Joe Biden has secured at least one element of a legacy that will last beyond his time in office – the confirmation of Judge Ketanji Brown Jackson to the Supreme Court.

The 51-year-old’s life tenure should stretch beyond the president’s occupancy in the White House, even if he wins a second term. The appointment is historic for a number of reasons that have been detailed elsewhere, but will it end up being the only appointment Biden gets to make to the highest court in the US?

When you talk about the legacy of Donald Trump’s time in office, there are many things you can point to – for better or worse. But one of the most enduring is the effect his presidency had on the make-up of the Supreme Court, having had the opportunity to nominate three judges. The confirmations of Neil Gorsuch in 2017, Brett Kavanaugh in 2018 and Amy Coney Barrett in 2020 cemented a right-leaning court, giving conservative judges a 6-3 advantage.

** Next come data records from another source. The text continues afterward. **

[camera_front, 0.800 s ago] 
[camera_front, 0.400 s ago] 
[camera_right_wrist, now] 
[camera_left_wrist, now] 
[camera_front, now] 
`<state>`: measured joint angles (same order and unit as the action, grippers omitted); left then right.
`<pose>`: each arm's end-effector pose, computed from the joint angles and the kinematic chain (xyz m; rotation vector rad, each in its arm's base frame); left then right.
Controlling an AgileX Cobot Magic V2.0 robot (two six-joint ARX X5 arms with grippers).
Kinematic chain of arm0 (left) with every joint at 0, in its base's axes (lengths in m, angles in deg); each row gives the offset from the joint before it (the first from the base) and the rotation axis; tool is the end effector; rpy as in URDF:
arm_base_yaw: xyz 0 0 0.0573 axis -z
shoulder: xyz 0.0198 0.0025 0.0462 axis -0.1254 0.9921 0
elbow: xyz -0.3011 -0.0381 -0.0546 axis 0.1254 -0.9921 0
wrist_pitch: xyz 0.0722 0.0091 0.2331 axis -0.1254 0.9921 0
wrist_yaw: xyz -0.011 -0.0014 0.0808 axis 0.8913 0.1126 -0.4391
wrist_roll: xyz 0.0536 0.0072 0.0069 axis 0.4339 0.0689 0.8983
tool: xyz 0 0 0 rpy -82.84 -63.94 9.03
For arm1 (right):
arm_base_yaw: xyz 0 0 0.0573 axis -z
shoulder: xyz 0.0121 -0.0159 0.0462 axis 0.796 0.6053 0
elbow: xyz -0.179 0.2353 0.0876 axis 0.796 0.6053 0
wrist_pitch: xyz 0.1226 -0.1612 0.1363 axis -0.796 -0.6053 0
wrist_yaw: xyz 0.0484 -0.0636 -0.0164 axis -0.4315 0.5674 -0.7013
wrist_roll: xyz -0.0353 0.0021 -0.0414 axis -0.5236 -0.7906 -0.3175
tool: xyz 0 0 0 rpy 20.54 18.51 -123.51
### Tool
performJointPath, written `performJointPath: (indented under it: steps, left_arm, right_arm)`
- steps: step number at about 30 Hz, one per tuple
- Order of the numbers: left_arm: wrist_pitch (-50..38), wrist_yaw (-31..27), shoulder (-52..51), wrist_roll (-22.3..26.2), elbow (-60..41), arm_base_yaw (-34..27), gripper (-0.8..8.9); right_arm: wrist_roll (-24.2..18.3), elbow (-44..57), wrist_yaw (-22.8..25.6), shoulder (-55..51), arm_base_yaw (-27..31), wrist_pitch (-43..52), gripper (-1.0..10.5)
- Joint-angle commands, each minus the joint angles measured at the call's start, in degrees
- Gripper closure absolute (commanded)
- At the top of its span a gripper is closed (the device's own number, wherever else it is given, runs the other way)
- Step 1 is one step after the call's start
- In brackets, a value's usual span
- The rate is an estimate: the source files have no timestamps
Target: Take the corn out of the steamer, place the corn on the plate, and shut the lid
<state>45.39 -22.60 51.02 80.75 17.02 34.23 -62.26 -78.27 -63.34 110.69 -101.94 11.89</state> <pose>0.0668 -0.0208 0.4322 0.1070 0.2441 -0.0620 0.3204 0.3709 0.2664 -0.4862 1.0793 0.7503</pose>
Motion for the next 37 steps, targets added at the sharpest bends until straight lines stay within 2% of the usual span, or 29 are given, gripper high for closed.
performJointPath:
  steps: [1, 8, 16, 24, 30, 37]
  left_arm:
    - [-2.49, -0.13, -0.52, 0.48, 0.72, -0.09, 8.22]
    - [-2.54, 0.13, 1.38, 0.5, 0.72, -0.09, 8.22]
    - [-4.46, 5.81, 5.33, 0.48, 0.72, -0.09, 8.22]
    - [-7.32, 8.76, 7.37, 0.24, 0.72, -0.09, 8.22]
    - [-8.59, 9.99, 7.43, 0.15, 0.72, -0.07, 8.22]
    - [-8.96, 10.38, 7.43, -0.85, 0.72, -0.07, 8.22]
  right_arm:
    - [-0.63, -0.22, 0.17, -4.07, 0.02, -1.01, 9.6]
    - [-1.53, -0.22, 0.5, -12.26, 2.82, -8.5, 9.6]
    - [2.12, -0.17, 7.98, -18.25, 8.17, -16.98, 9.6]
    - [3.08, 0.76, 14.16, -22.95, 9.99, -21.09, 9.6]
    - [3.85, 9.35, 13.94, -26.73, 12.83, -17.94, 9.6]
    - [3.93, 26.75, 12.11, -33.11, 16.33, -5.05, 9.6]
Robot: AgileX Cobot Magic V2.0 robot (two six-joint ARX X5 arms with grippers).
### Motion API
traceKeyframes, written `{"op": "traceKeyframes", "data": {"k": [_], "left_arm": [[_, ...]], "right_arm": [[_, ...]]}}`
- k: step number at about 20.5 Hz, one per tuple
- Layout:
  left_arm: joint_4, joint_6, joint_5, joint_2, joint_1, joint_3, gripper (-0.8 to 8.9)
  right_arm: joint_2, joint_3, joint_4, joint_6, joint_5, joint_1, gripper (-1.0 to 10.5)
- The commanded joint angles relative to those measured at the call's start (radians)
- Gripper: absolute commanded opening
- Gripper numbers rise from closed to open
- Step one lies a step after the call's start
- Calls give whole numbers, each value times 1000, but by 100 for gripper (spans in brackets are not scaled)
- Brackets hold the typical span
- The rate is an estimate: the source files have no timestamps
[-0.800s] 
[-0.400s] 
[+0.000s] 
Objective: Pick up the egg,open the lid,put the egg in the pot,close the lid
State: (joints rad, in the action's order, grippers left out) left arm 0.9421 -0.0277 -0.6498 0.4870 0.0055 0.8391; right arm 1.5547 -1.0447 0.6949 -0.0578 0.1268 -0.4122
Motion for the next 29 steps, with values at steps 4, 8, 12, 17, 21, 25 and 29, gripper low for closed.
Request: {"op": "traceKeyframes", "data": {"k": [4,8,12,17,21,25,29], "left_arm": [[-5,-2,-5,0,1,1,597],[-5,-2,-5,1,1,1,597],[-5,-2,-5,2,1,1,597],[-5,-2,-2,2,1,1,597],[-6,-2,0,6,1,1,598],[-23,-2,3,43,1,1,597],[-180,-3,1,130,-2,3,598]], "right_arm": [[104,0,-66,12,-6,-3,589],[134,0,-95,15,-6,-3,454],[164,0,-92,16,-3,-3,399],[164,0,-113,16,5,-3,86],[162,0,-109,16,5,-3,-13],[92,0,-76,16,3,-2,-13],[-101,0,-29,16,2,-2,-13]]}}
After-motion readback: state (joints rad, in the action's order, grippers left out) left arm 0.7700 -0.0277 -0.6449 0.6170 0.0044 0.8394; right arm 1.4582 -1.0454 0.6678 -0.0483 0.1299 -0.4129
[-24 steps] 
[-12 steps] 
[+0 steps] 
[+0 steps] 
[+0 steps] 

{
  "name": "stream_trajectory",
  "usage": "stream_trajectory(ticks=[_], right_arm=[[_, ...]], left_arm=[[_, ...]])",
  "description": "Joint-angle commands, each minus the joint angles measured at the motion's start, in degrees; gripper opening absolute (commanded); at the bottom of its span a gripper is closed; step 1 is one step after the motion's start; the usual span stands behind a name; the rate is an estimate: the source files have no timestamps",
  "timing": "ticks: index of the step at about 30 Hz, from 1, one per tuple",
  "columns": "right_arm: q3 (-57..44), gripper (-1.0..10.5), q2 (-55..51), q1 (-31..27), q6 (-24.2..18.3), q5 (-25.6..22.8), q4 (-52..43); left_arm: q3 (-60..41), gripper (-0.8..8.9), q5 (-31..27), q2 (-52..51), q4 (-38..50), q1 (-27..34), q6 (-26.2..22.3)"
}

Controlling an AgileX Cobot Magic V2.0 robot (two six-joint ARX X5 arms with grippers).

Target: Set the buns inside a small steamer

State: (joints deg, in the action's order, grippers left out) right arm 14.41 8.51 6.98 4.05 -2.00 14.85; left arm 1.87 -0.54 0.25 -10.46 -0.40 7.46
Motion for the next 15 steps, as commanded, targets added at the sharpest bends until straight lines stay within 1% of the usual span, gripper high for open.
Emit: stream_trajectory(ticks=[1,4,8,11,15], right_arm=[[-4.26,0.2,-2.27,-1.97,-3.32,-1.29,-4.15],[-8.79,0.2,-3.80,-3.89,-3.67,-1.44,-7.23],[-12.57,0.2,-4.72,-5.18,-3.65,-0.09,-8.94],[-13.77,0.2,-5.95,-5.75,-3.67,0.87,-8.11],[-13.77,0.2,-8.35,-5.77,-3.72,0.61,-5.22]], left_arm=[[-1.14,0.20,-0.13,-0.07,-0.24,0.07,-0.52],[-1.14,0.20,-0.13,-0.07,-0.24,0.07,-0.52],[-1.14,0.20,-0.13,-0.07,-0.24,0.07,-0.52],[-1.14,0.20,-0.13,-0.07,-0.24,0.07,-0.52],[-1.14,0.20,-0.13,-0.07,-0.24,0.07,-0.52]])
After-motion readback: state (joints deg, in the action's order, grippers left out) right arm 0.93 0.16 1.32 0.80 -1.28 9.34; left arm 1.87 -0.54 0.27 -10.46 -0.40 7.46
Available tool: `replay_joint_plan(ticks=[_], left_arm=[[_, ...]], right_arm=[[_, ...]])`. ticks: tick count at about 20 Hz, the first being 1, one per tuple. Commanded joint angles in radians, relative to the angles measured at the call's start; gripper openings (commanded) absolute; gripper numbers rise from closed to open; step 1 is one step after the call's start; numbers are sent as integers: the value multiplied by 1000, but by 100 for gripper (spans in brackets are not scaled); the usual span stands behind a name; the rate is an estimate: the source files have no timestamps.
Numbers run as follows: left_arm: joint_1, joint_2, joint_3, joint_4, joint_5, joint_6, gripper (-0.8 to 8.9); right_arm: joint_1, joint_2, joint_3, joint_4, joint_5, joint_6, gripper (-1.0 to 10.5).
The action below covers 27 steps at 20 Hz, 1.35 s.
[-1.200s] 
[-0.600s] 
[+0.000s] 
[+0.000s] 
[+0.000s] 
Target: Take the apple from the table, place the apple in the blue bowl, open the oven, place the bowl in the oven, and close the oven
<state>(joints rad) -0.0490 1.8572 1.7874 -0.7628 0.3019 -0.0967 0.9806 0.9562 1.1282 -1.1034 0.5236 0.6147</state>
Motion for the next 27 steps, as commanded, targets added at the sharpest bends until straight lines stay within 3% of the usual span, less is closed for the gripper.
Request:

Biden will be pleased to have been able to place Brown Jackson on the court, but the next-oldest liberal justice, Sonia Sotomayor, is 67. Clarence Thomas, 73, who has had a spell in hospital recently thanks to an infection, is the oldest of the conservative judges – but even if circumstances led to a replacement, any confirmation vote would likely depend on which party controls the Senate after the midterm elections in November.

The senior Republican in the Senate, Mitch McConnell, is non-committal about whether his party might allow a vote on a Biden nominee. “I’m not going to go forward with any prediction on what our strategy might be should we become the majority,” the senior senator from Kentucky told reporters in recent days. If Biden wins a second term, the question may come up again, but that is far from certain on all counts.

Democrats know that McConnell has previous: when Republicans were in control of the Senate in 2016, the party refused to hold a vote on then-President Barack Obama’s nominee, Merrick Garland. That nomination lasted 293 days, expiring on 3 January 2017, at the end of the 114th Congress. Trump, taking office later that month, would nominate Gorsuch. It was a painful moment for Democrats, one that Biden would not wish to see repeated.